▸ DIRECTIONS
Among the entries below, find the line with "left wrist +", then quote it and each following line up to and including the line with "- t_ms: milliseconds", and nothing else.
---- DATA FOR PROCESSING
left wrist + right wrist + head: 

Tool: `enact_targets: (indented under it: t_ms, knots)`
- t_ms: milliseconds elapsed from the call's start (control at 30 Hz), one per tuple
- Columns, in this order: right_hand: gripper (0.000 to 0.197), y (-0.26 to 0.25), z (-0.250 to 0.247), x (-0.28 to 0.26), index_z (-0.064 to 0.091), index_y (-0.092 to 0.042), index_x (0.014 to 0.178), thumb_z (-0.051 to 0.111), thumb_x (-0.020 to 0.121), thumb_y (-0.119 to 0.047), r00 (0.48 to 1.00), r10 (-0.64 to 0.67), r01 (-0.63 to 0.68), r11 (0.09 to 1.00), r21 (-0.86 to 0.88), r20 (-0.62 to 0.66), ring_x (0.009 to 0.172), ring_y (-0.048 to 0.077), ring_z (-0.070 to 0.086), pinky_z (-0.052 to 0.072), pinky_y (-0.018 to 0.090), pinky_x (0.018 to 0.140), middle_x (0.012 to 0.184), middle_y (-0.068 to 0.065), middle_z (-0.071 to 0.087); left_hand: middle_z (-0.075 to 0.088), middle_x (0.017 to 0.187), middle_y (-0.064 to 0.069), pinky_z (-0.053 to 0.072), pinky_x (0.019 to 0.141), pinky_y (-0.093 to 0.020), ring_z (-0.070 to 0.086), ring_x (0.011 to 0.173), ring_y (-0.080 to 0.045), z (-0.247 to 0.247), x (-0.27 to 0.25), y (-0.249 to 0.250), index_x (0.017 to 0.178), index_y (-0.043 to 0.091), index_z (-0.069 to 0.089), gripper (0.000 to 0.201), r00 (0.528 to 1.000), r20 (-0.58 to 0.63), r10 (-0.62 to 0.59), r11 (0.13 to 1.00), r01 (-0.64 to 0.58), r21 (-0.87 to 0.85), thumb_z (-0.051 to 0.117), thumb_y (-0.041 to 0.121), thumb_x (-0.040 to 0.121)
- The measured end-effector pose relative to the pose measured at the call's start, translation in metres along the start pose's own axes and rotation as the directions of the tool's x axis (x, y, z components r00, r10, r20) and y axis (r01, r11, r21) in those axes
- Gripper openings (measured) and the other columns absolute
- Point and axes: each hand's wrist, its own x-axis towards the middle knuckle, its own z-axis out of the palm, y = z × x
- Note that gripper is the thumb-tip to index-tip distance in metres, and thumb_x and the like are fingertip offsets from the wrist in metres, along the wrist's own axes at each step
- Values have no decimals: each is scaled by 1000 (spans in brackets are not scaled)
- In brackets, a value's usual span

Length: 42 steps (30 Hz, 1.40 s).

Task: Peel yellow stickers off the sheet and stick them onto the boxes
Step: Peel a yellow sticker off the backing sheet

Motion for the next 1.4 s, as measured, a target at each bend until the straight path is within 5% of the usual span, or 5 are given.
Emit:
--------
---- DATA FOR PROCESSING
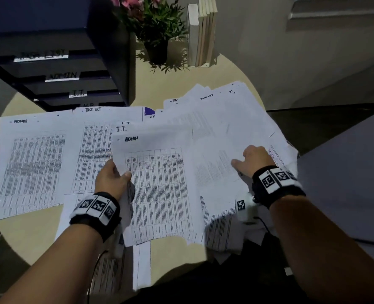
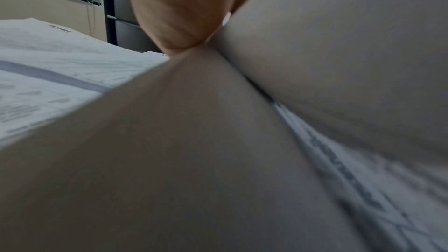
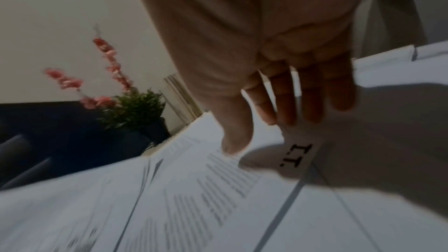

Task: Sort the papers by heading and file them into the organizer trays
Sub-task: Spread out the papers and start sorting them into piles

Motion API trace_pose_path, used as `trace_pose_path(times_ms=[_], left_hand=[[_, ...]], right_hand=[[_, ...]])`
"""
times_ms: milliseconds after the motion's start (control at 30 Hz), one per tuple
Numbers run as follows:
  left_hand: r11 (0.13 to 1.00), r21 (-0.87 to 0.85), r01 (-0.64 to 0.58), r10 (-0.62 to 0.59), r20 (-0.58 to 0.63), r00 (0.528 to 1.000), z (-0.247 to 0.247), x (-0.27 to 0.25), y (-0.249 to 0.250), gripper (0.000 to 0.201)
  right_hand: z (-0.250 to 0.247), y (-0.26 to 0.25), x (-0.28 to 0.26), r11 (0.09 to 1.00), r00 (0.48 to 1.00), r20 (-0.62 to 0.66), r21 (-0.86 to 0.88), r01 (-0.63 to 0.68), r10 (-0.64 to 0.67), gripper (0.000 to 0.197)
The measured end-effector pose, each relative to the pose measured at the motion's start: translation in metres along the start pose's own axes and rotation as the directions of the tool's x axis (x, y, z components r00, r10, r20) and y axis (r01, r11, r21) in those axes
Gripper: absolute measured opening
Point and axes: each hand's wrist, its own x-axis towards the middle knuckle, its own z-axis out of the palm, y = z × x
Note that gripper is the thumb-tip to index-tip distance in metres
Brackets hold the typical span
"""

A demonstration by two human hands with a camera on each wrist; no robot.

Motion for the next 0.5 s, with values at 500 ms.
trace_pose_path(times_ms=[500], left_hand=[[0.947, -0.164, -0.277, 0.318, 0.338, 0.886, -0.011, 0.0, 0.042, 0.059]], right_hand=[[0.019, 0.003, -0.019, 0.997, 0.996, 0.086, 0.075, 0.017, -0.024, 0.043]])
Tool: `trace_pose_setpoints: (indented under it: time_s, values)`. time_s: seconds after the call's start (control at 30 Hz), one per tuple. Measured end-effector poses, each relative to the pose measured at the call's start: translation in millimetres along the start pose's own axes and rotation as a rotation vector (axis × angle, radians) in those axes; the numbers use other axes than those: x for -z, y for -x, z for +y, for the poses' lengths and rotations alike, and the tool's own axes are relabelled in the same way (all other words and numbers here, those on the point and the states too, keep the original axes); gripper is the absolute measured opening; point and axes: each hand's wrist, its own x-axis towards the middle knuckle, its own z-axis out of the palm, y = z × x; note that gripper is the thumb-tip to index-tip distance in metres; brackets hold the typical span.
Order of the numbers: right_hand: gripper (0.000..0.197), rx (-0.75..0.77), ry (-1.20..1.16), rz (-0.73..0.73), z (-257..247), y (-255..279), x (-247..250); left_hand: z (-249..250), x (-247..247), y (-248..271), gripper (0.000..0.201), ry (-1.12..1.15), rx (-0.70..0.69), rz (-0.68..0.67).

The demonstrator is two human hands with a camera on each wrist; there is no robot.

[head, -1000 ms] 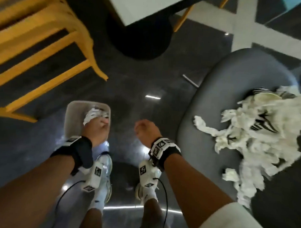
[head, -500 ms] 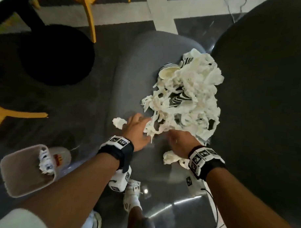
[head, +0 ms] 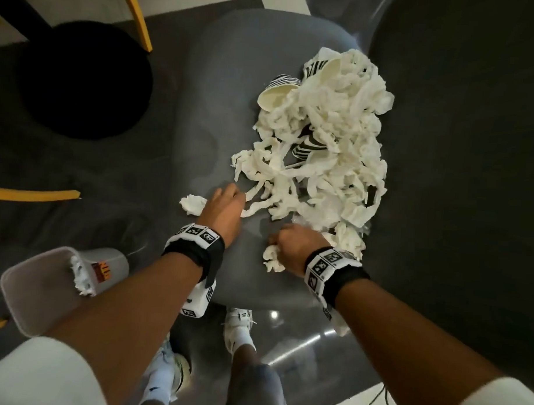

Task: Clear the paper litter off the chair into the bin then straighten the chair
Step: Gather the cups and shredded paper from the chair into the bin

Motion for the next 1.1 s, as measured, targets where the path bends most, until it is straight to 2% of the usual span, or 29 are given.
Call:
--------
▸ ANSWER TO THIS TASK
left wrist + right wrist + head: 

Tool: `enact_targets: (indented under it: t_ms, knots)`
- t_ms: milliseconds elapsed from the call's start (control at 30 Hz), one per tuple

There is nothing further to add to the answer.